**EXERCISE DESCRIPTION:**
Quote exactly, and only, the lines of the material below from the line with "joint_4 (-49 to" through the line with "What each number".

START DATA PROVIDED

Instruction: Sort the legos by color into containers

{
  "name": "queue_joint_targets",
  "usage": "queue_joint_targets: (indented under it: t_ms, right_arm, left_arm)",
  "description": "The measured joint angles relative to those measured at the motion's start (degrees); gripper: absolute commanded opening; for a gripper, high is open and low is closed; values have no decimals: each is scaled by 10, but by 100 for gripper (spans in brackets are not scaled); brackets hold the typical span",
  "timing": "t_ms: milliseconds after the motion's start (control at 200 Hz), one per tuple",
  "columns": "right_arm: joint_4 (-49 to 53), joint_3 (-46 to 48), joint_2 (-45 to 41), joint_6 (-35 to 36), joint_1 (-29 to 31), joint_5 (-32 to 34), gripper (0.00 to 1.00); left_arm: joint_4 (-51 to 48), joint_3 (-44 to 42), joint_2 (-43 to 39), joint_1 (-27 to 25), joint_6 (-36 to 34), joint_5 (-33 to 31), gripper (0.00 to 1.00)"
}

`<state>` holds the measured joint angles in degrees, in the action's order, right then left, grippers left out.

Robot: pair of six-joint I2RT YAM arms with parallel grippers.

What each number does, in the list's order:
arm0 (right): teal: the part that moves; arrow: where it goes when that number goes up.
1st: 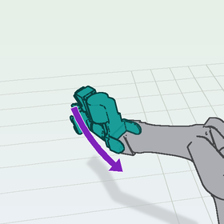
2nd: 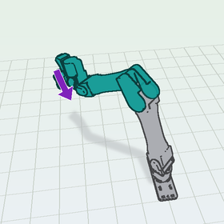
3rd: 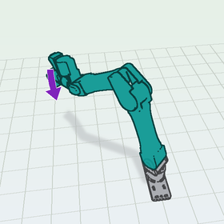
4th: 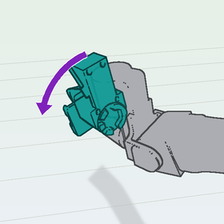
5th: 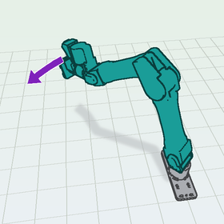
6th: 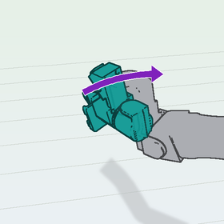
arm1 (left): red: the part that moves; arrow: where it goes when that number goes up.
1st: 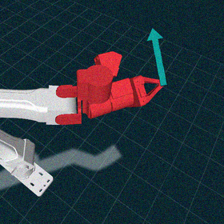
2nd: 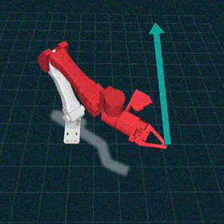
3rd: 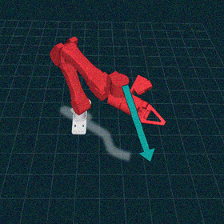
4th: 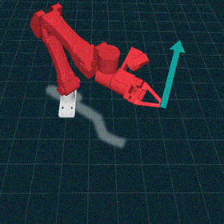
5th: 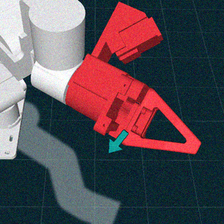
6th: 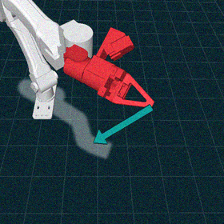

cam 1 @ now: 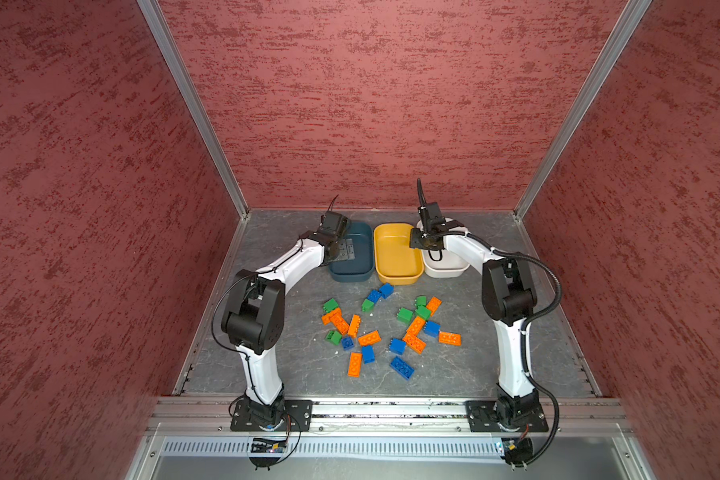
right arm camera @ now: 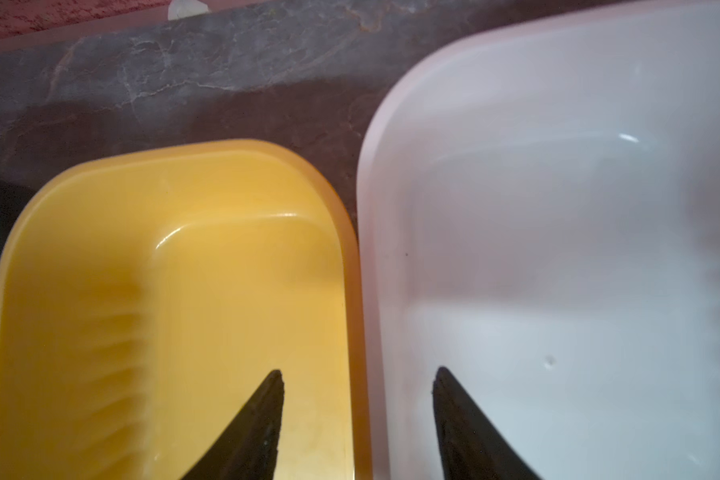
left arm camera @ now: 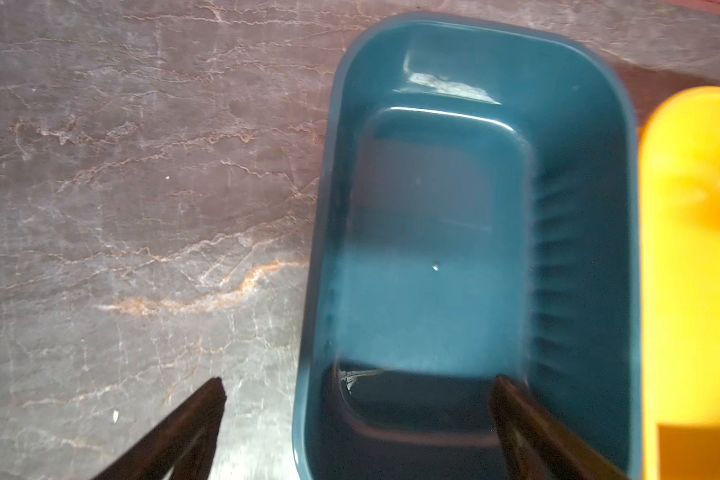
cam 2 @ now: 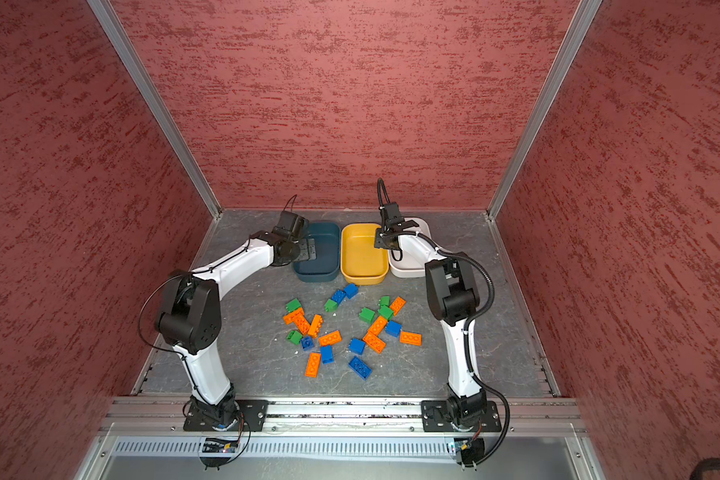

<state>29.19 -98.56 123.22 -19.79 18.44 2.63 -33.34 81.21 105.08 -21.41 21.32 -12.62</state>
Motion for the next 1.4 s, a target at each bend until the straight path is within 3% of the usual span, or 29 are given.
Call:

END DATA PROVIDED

**PROBLEM SOLUTION:**
  "columns": "right_arm: joint_4 (-49 to 53), joint_3 (-46 to 48), joint_2 (-45 to 41), joint_6 (-35 to 36), joint_1 (-29 to 31), joint_5 (-32 to 34), gripper (0.00 to 1.00); left_arm: joint_4 (-51 to 48), joint_3 (-44 to 42), joint_2 (-43 to 39), joint_1 (-27 to 25), joint_6 (-36 to 34), joint_5 (-33 to 31), gripper (0.00 to 1.00)"
}

`<state>` holds the measured joint angles in degrees, in the action's order, right then left, grippers left out.

Robot: pair of six-joint I2RT YAM arms with parallel grippers.

What each number does, in the list's order:

The output is finished and nothing more is needed.